Without being knee-jerk or top-down, Labour must learn lessons from the failings at Stafford hospital, says Andy Burnham.

2. US must do more than focus on deficit (Financial Times)

A broader, growth-centred agenda is needed to propel the economy, says Lawrence Summers.

3. What a tragedy that we couldn't stop the war in Iraq despite marching in our thousands (Independent)

Forget the expenses scandal: it was Iraq that exploded what trust millions had in our political establishment, says Owen Jones. But the real anguish lies elsewhere.

4. Tories must keep talking about family values (Times

Ructions over gay marriage are no excuse for retreat, says Tim Montgomerie. Update social conservatism, don’t abandon it.

5. Barack Obama is pushing gun control at home, but he's a killer abroad (Guardian)

President Obama's appeals to respect human life in the US are at odds with his backing for drone strikes in foreign parts, writes Gary Younge.

6. This still won't pay the bills for elderly care (Independent)

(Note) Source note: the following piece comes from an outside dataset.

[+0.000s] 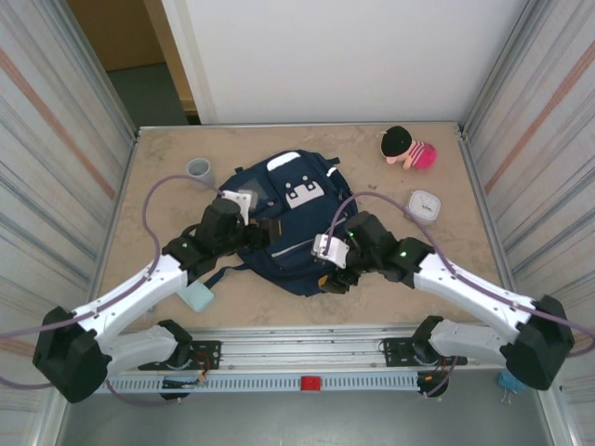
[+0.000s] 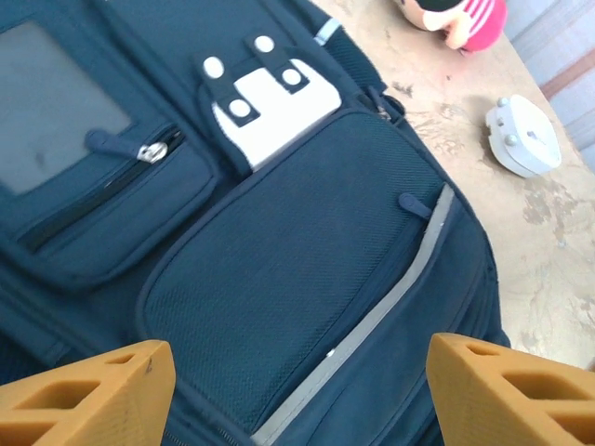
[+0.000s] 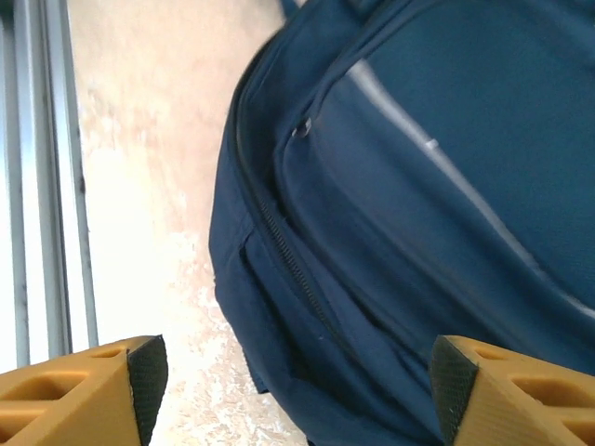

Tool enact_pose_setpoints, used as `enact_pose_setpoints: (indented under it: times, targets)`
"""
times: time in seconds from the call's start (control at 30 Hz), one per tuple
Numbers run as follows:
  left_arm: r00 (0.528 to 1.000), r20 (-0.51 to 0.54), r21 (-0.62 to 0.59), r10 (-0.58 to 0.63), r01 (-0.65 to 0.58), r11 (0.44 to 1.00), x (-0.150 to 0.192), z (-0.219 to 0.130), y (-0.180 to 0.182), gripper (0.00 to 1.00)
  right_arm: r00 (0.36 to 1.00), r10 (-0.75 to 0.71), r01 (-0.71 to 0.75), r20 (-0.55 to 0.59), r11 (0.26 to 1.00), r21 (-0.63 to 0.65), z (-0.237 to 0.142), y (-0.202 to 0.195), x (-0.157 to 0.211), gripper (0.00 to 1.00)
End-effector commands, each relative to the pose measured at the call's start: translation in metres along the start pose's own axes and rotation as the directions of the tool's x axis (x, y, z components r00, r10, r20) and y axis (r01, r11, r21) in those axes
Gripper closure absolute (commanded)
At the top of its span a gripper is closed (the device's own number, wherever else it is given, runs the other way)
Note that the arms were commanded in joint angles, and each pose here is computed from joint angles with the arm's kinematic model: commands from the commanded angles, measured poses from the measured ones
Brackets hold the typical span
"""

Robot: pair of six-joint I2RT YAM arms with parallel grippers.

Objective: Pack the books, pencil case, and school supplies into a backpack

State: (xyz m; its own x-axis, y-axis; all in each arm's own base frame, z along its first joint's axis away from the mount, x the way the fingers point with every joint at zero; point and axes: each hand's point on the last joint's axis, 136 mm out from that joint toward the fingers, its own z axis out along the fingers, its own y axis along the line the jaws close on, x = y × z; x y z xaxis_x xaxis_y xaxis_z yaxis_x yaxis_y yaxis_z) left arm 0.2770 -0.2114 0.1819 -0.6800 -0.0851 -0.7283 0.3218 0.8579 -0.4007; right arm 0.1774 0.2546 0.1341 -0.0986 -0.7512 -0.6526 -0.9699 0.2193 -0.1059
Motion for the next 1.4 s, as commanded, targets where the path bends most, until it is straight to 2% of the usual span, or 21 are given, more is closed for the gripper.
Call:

It has to be asked whether ministers have not taken the coward's way out, says an Independent editorial.

7. Care, inheritance and penalising the thrifty (Daily Mail)

Not only has George Osborne held the inheritance tax threshold at £325,000 since the election, he now reportedly wants it frozen for another five years, notes a Daily Mail editorial.

It’s all down to taboo, mankind’s way of defining ourselves and avoiding chaos, writes Boris Johnson.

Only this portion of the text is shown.